### YOUR GOAL:
Exact copy, no pictures: repeat the data that follows.
# # # # # # #
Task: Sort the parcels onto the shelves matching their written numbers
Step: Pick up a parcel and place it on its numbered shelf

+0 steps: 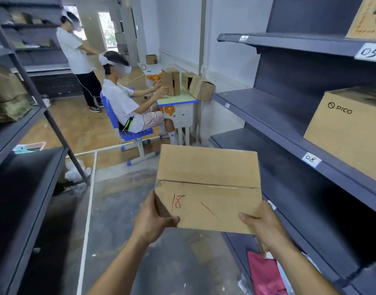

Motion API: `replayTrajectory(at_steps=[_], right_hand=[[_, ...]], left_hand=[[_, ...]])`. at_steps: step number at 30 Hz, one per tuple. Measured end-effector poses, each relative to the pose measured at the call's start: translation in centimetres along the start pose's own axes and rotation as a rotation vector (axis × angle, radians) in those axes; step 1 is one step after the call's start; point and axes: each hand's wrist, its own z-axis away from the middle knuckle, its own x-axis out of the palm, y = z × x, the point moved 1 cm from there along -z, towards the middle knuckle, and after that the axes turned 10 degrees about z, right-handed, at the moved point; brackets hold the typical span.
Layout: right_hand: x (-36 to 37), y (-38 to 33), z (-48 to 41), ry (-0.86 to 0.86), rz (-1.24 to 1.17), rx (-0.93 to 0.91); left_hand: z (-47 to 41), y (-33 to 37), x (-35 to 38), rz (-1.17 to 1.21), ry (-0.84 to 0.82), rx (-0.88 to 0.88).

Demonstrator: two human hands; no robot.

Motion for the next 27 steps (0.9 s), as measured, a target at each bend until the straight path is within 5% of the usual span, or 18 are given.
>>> replayTrajectory(at_steps=[14, 27], right_hand=[[9.2, -5.6, -8.6, 0.259, 0.06, 0.261], [9.7, -6.8, -17.1, 0.405, -0.002, 0.442]], left_hand=[[-20.9, -0.3, -5.4, -0.003, -0.407, 0.082], [-35.0, 0.7, -0.1, -0.086, -0.614, 0.08]])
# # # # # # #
### COMPLETED EXERCISE:
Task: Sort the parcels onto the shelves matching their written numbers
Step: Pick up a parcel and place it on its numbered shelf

+0 steps: 

Motion API: `replayTrajectory(at_steps=[_], right_hand=[[_, ...]], left_hand=[[_, ...]])`. at_steps: step number at 30 Hz, one per tuple. Measured end-effector poses, each relative to the pose measured at the call's start: translation in centimetres along the start pose's own axes and rotation as a rotation vector (axis × angle, radians) in those axes; step 1 is one step after the call's start; point and axes: each hand's wrist, its own z-axis away from the middle knuckle, its own x-axis out of the palm, y = z × x, the point moved 1 cm from there along -z, towards the middle knuckle, and after that the axes turned 10 degrees about z, right-handed, at the moved point; brackets hold the typical span.
Layout: right_hand: x (-36 to 37), y (-38 to 33), z (-48 to 41), ry (-0.86 to 0.86), rz (-1.24 to 1.17), rx (-0.93 to 0.91); left_hand: z (-47 to 41), y (-33 to 37), x (-35 to 38), rz (-1.17 to 1.21), ry (-0.84 to 0.82), rx (-0.88 to 0.88).

Demonstrator: two human hands; no robot.

Motion for the next 27 steps (0.9 s), as measured, a target at each bend until the straight path is within 5% of the usual span, or 18 are given.
>>> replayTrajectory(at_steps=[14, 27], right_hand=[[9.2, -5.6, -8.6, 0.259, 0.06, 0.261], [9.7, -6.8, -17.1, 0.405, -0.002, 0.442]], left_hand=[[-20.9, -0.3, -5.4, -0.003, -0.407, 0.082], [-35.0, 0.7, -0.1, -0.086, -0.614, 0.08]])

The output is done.